You are viewing a plain text version of this content. The canonical link for it is here.
Posted to issues-all@impala.apache.org by "ASF subversion and git services (Jira)" <ji...@apache.org> on 2021/07/14 13:12:01 UTC
[jira] [Commented] (IMPALA-10640) Support reading Parquet Bloom
filters - most common types
[ https://issues.apache.org/jira/browse/IMPALA-10640?page=com.atlassian.jira.plugin.system.issuetabpanels:comment-tabpanel&focusedCommentId=17380583#comment-17380583 ]
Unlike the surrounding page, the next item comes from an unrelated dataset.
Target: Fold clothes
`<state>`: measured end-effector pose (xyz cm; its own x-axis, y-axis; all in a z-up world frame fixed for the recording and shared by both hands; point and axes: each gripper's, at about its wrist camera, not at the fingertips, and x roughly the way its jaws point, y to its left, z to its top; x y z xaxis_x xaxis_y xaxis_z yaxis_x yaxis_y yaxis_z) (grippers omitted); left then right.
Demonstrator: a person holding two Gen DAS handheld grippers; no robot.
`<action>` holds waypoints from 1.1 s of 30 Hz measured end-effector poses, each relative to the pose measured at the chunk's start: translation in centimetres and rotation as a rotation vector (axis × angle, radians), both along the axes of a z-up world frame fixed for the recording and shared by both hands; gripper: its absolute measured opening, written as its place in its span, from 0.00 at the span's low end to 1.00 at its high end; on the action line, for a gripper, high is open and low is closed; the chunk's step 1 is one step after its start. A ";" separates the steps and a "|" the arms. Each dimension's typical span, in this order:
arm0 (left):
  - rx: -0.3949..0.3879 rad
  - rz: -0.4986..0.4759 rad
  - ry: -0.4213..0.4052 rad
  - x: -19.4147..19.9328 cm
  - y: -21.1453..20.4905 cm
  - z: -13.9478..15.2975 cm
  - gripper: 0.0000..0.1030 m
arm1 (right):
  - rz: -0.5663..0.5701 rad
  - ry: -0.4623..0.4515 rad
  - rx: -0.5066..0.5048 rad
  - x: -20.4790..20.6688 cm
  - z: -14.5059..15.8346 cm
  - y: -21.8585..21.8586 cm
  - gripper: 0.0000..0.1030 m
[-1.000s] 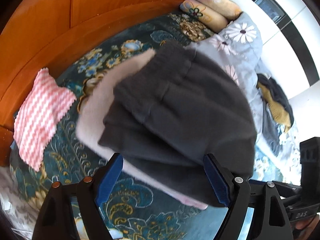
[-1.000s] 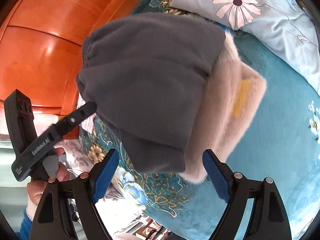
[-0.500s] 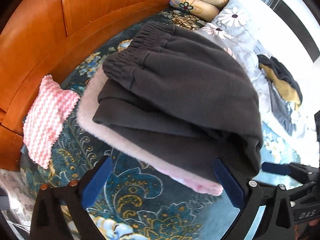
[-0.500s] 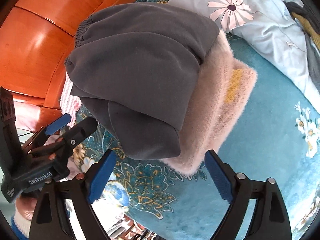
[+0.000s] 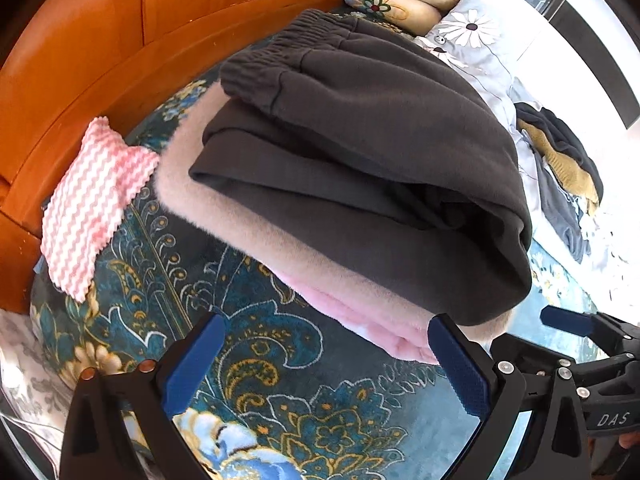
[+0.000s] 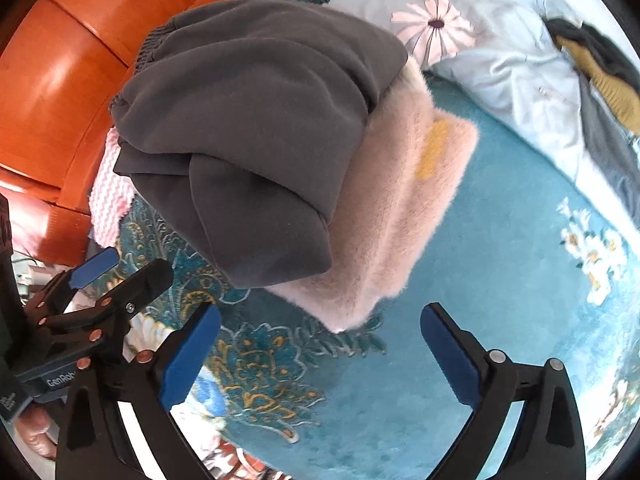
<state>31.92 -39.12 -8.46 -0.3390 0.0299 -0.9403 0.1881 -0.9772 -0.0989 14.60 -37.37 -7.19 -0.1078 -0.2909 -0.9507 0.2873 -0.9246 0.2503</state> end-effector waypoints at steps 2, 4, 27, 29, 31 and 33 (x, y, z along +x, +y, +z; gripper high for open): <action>-0.031 0.005 0.008 0.3 0.2 -0.1 1.00 | -0.003 0.025 0.005 0.2 0.4 0.2 0.98; -0.066 0.012 0.028 0.8 0.4 0.0 1.00 | -0.001 0.039 0.014 0.3 0.6 0.3 0.98; -0.119 0.046 0.000 2.1 1.2 -2.2 1.00 | 0.041 0.138 0.095 1.2 0.6 -1.0 0.98; -0.118 0.047 -0.003 2.0 1.2 -2.3 1.00 | 0.039 0.136 0.097 1.3 0.1 -1.1 0.98; -0.115 0.049 -0.007 1.9 1.1 -2.4 1.00 | 0.042 0.135 0.100 1.3 -0.2 -1.3 0.98; -0.112 0.047 -0.011 1.8 1.1 -2.6 1.00 | 0.049 0.136 0.103 1.3 -0.3 -1.4 0.98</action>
<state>33.73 -38.06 -11.03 -0.3272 -0.0910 -0.9406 0.2348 -0.9720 0.0123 15.85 -38.78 -7.44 -0.2255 -0.2004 -0.9534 0.3571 -0.9275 0.1105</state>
ASF subversion and git services commented on IMPALA-10640:
----------------------------------------------------------
Commit a5de2acc47723fdaee4ebe6d904d16be505b7cfb in impala's branch refs/heads/master from Daniel Becker
[ https://gitbox.apache.org/repos/asf?p=impala.git;h=a5de2ac ]
IMPALA-10642: Write support for Parquet Bloom filters - most common types
This change adds support for writing Parquet Bloom filters for the types
for which read support was added in IMPALA-10640.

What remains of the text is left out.